» Work item: Within the listing below, filter for "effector" and copy every matching line.

» Collected material:

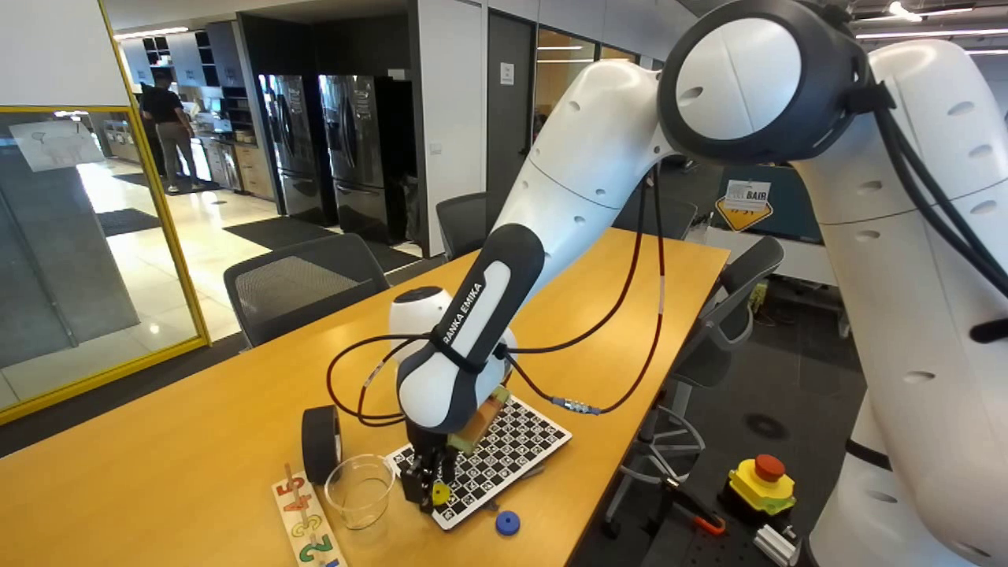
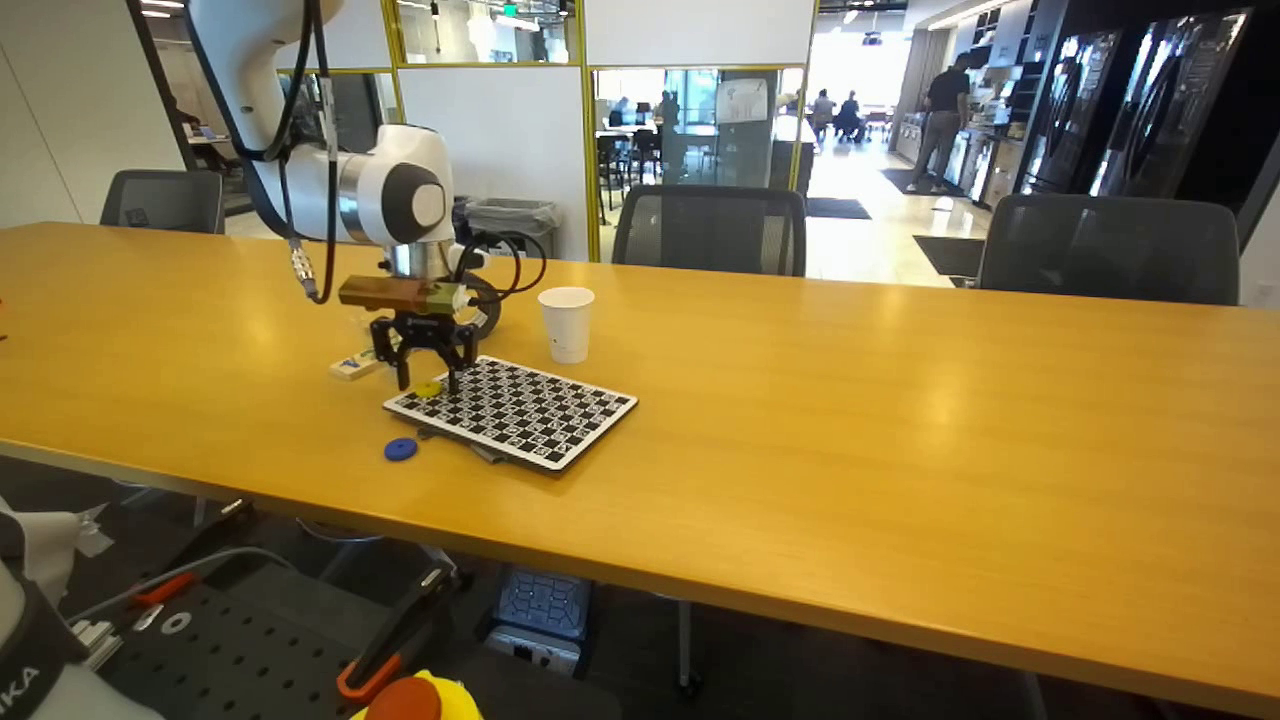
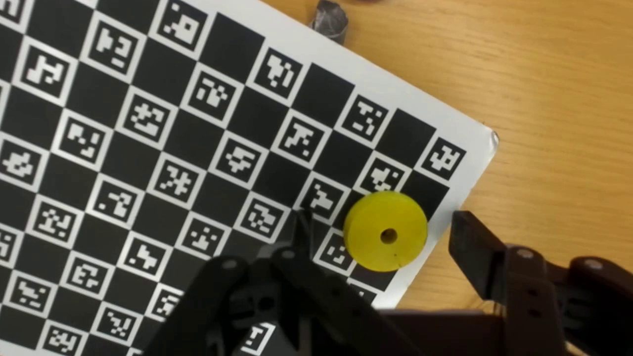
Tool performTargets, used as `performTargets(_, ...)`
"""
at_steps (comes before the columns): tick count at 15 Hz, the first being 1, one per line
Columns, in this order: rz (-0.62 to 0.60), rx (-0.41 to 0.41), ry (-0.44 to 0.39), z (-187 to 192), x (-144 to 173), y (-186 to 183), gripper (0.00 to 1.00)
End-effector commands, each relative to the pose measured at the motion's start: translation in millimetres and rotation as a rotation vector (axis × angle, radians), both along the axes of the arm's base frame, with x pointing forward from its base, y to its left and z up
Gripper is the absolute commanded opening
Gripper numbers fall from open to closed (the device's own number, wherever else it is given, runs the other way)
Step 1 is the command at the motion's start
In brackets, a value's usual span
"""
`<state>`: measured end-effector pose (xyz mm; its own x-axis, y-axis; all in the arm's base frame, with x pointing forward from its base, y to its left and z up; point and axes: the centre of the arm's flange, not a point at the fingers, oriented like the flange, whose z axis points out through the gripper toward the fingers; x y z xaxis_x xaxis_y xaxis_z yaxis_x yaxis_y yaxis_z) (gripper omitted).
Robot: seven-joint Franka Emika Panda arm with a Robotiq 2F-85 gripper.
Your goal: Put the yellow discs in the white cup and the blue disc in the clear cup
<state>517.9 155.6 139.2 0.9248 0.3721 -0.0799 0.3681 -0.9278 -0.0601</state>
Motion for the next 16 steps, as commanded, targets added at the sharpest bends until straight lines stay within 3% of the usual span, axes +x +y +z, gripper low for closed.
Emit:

» Task answer:
End-effector commands, each relative to the pose measured at the motion's start: translation in millimetres and rotation as a rotation vector (axis × angle, radians), both along the axes of the arm's base frame, with x pointing forward from its base, y to its left and z up
`<state>`: measured end-effector pose (xyz mm; its own x-axis, y-axis; all in the arm's base frame, with x pointing forward from its base, y to its left and z up; point and axes: the centre of the arm's flange, not a point at the fingers, oriented like the flange, whose z axis points out through the gripper toward the fingers; x y z xaxis_x xaxis_y xaxis_z yaxis_x yaxis_y yaxis_z) (gripper omitted).

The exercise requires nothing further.